Top of Data for this task

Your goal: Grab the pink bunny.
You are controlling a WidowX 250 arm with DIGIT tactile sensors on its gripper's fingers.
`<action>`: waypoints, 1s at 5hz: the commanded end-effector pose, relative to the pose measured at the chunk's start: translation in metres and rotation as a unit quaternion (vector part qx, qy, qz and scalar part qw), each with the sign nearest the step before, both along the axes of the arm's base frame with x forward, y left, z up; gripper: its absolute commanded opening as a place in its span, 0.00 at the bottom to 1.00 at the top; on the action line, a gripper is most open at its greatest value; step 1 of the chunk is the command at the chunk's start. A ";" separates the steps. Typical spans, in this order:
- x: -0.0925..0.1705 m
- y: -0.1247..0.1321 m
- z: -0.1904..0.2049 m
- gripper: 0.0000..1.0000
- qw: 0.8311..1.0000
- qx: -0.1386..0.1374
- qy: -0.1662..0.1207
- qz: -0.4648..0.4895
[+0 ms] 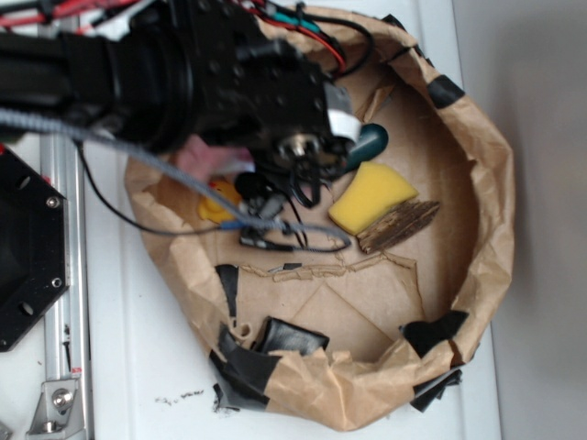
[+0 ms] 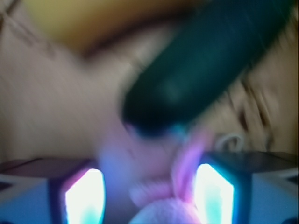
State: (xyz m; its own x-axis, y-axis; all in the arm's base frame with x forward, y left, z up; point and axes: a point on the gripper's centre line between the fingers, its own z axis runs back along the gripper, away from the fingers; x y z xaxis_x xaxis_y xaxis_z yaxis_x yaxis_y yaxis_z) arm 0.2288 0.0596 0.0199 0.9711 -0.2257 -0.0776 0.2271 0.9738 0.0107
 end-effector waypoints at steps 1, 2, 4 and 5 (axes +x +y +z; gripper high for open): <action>0.014 0.001 0.079 0.00 0.997 -0.015 -0.071 0.010; 0.021 -0.013 0.110 0.00 0.995 -0.022 -0.095 0.004; 0.040 -0.039 0.113 0.00 0.989 -0.060 -0.137 0.005; 0.040 -0.039 0.101 0.00 0.988 -0.079 -0.129 0.010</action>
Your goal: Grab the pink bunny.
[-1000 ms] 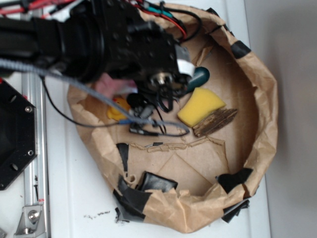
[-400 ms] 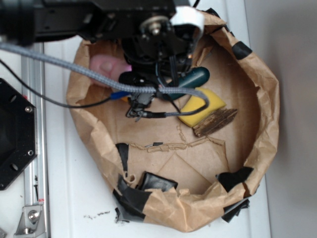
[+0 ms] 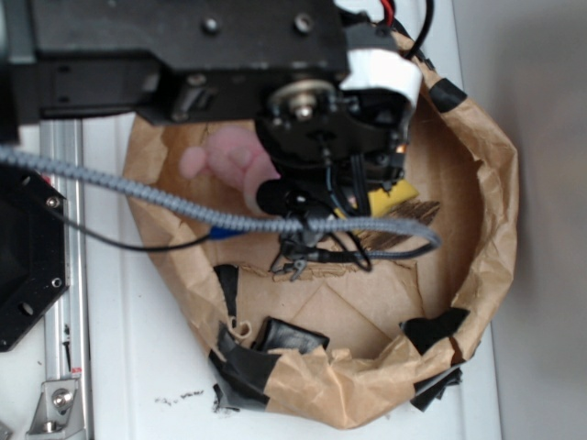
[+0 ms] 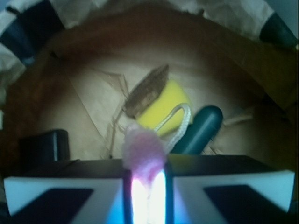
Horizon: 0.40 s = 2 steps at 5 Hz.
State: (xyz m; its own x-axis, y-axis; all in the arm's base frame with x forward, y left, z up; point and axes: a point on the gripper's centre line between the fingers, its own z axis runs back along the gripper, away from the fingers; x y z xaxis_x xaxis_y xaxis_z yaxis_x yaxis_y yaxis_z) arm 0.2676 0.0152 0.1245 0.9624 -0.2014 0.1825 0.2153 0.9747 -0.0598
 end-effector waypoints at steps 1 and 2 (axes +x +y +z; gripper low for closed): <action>0.006 -0.006 -0.015 0.00 0.999 -0.030 -0.009 -0.031; 0.010 -0.010 -0.027 0.80 0.999 0.001 0.000 -0.040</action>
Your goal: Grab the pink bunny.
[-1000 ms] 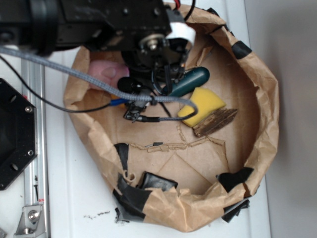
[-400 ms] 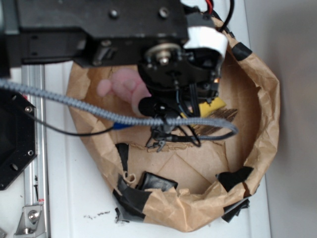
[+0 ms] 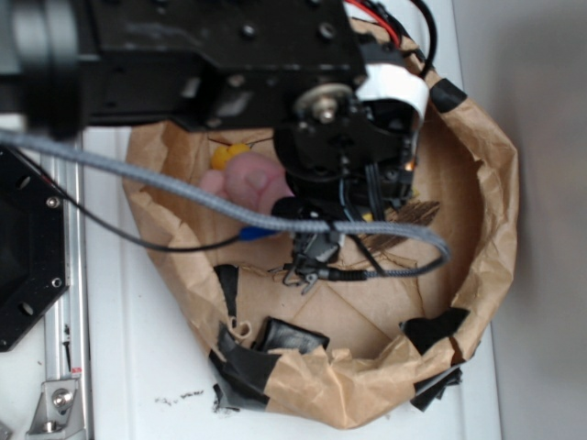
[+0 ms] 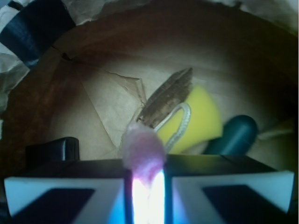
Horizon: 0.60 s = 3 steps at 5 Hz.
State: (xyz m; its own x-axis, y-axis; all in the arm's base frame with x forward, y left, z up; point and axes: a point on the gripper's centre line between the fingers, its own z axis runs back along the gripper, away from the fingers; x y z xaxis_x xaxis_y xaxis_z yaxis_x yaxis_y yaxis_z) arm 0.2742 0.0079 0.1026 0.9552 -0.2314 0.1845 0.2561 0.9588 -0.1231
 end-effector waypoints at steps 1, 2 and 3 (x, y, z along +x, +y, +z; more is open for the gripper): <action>0.001 -0.003 -0.011 1.00 0.999 0.035 -0.007 -0.010; -0.005 -0.002 -0.005 1.00 1.000 0.024 -0.010 -0.015; -0.016 0.008 -0.007 1.00 1.000 0.021 -0.009 -0.014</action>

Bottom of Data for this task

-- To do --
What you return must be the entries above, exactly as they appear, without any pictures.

-- Response for this exercise --
Your goal: Grab the pink bunny.
You are controlling a WidowX 250 arm with DIGIT tactile sensors on its gripper's fingers.
`<action>`: waypoints, 1s at 5hz: the commanded end-effector pose, relative to the pose measured at the chunk's start: translation in metres and rotation as a unit quaternion (vector part qx, qy, qz and scalar part qw), each with the sign nearest the step before, both along the axes of the arm's base frame with x forward, y left, z up; gripper: its absolute commanded opening as a place in its span, 0.00 at the bottom to 1.00 at the top; on the action line, a gripper is most open at its greatest value; step 1 of the chunk is the command at the chunk's start. A ";" separates the steps. Typical spans, in this order:
- x: -0.0925..0.1705 m
- y: -0.1247..0.1321 m
- z: -0.1904..0.2049 m
- gripper: 0.0000..1.0000
- qw: 0.8311..1.0000
- qx: -0.1386..0.1374
- qy: -0.1662..0.1207
- qz: -0.4648..0.4895
[+0 ms] 
[+0 ms] 
State: (xyz m; its own x-axis, y-axis; all in the arm's base frame with x forward, y left, z up; point and axes: a point on the gripper's centre line between the fingers, its own z axis runs back along the gripper, away from the fingers; x y z xaxis_x xaxis_y xaxis_z yaxis_x yaxis_y yaxis_z) arm 0.2288 0.0596 0.0199 0.9711 -0.2257 -0.0776 0.2271 0.9738 0.0107
 end-effector waypoints at steps 1, 2, 4 and 5 (axes +x +y +z; gripper high for open): <action>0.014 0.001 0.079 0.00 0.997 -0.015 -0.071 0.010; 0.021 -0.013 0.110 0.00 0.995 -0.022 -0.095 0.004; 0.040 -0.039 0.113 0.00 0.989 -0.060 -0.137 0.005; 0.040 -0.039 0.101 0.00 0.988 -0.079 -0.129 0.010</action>
Your goal: Grab the pink bunny.
[-1000 ms] 
[-400 ms] 
[+0 ms] 
[+0 ms] 
Horizon: 0.40 s = 2 steps at 5 Hz.
State: (xyz m; its own x-axis, y-axis; all in the arm's base frame with x forward, y left, z up; point and axes: a point on the gripper's centre line between the fingers, its own z axis runs back along the gripper, away from the fingers; x y z xaxis_x xaxis_y xaxis_z yaxis_x yaxis_y yaxis_z) arm 0.2676 0.0152 0.1245 0.9624 -0.2014 0.1825 0.2153 0.9747 -0.0598
 end-effector waypoints at steps 1 and 2 (axes +x +y +z; gripper low for closed): <action>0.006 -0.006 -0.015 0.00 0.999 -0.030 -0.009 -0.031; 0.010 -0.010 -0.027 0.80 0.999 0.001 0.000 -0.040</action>
Your goal: Grab the pink bunny.
[-1000 ms] 
[-400 ms] 
[+0 ms] 
[+0 ms] 
Horizon: 0.60 s = 3 steps at 5 Hz.
State: (xyz m; its own x-axis, y-axis; all in the arm's base frame with x forward, y left, z up; point and axes: a point on the gripper's centre line between the fingers, its own z axis runs back along the gripper, away from the fingers; x y z xaxis_x xaxis_y xaxis_z yaxis_x yaxis_y yaxis_z) arm 0.2742 0.0079 0.1026 0.9552 -0.2314 0.1845 0.2561 0.9588 -0.1231
 end-effector waypoints at steps 1, 2 and 3 (x, y, z along +x, +y, +z; more is open for the gripper): <action>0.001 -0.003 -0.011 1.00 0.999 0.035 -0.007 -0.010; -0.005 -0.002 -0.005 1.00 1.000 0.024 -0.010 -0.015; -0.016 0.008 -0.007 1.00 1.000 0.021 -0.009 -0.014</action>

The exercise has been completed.